In other words, R/W the write current according to the internal write data ID.
It flows into coil 11. This allows the magnetic head to read/write
A recording magnetic field corresponding to the write current is generated from the write gap, and magnetic recording according to the internal write data 10 is performed on the recording medium. In this case, the internal write data ID is made up of specific continuous data of all "1's" or all "0", for example.

In this way, in the case of low recording density mode, preset specific data (internal write data IQ) is recorded in a predetermined range after the erase operation is stopped in synchronization with the erase gate at the same timing as the write gate. It turns out.

For this reason, 1. In the advance erase method, the tracks of the recording medium are erased prior to the write operation, so there are areas in the erased state where nothing is written.
In the low recording density mode, specific data as described above will be written in that area.

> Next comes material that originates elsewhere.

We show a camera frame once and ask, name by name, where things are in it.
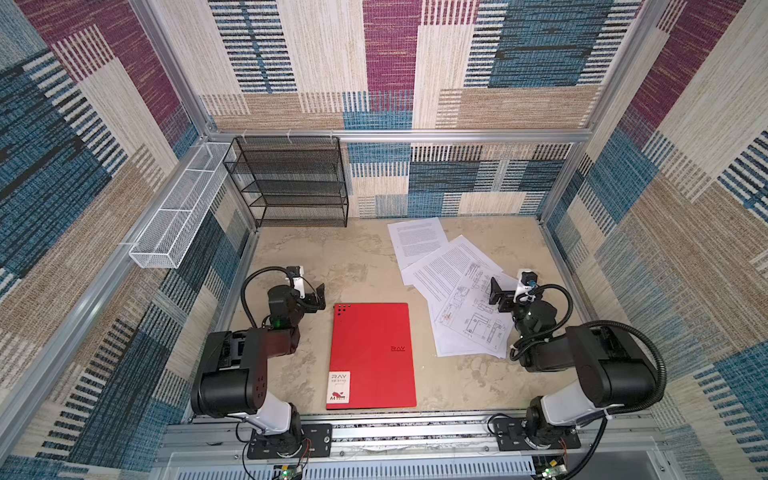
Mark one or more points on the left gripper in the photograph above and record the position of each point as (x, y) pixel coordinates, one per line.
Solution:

Therefore, in the low recording density mode, low recording density data is recorded on the recording medium, and at the same time, it is possible to prevent the occurrence of blank areas where nothing is recorded in the high recording density mode. As a result, the recording medium on which data has been recorded in the low recording density mode can be erased onto a 1 m long tunnel erase floppy disk.
! When set to , recorded data can be reliably reproduced from the recording medium. That is, since there are no blank areas on the recording medium, it is possible to reliably prevent read errors caused by blank areas. In this case, although the data recorded in the blank area is not originally necessary recording data, by recording predetermined specific data, it is possible to ignore the specific data during playback.

For this reason, even if specific data different from the originally required recording data is recorded, the playback operation is not affected much.

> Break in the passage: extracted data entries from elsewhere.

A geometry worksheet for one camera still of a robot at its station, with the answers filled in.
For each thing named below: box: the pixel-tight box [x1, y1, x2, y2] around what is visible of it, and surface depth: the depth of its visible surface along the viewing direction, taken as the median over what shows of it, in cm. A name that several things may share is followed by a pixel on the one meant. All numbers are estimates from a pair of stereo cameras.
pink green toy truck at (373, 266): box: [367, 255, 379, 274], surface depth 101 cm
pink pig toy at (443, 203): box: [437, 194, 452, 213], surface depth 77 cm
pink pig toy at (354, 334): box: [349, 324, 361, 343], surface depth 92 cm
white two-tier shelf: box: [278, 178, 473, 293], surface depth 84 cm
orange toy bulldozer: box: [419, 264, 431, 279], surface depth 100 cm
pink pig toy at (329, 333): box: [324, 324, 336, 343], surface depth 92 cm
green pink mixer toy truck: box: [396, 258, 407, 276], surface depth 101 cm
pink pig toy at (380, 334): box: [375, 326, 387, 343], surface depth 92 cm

In the above embodiment, it has been explained that the changeover switch 16 is operated by a signal output from the device instructing the low recording density mode, but the present invention is not limited to this. Specifically, for example, the changeover switch 16 may be attached to the outside of the apparatus, and the changeover switch 16 may be manually operated by an operator.

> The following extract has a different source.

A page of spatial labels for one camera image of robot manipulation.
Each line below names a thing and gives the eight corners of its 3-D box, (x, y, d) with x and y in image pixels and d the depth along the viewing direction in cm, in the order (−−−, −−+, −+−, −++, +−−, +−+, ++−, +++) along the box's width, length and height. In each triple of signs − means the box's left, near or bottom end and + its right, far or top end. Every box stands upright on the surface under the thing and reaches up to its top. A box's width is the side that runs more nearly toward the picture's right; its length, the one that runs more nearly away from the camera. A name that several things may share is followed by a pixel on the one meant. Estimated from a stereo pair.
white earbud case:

[Effects of the Invention] As detailed above, according to the present invention, in the advance wide erase method, the write/write operation can be reliably executed in the low recording density mode, and the generation of blank areas in the advance erase operation can be prevented. It can be prevented. therefore,
Read/read in low recording density mode as well as high recording density mode
The write operation can be executed reliably and compatibility with conventional tunnel erase type floppy disk devices can be ensured.

[Brief explanation of the drawing]

FIG. 1 is a block diagram showing the configuration of a data recording/reproducing apparatus according to an embodiment of the present invention, and FIG. 2 is a timing chart for explaining the operation of the embodiment. 10... Read/write circuit, 11... Read/write coil, 12... Erase coil, 14... Mono staple multivibrator, 15.19... OR circuit, 16-... Changeover switch, 17... Andro path, 18... Oscillator.

Claims (1)

[Scope of Claims] In a data recording and reproducing device for a floppy disk drive using an advanced wide erase method, a write gate output means outputs a write gate signal when writing data to a recording medium in a high recording density mode or a low recording density mode. an internal write gate output means for outputting an internal write gate signal for writing data to a predetermined area of the recording medium erased by advance erasing during the low recording density mode; and an output from the write gate output means. a write means for writing data on the recording medium according to the write gate signal output from the internal write gate output means or the internal write gate signal output from the internal write gate output means. playback device.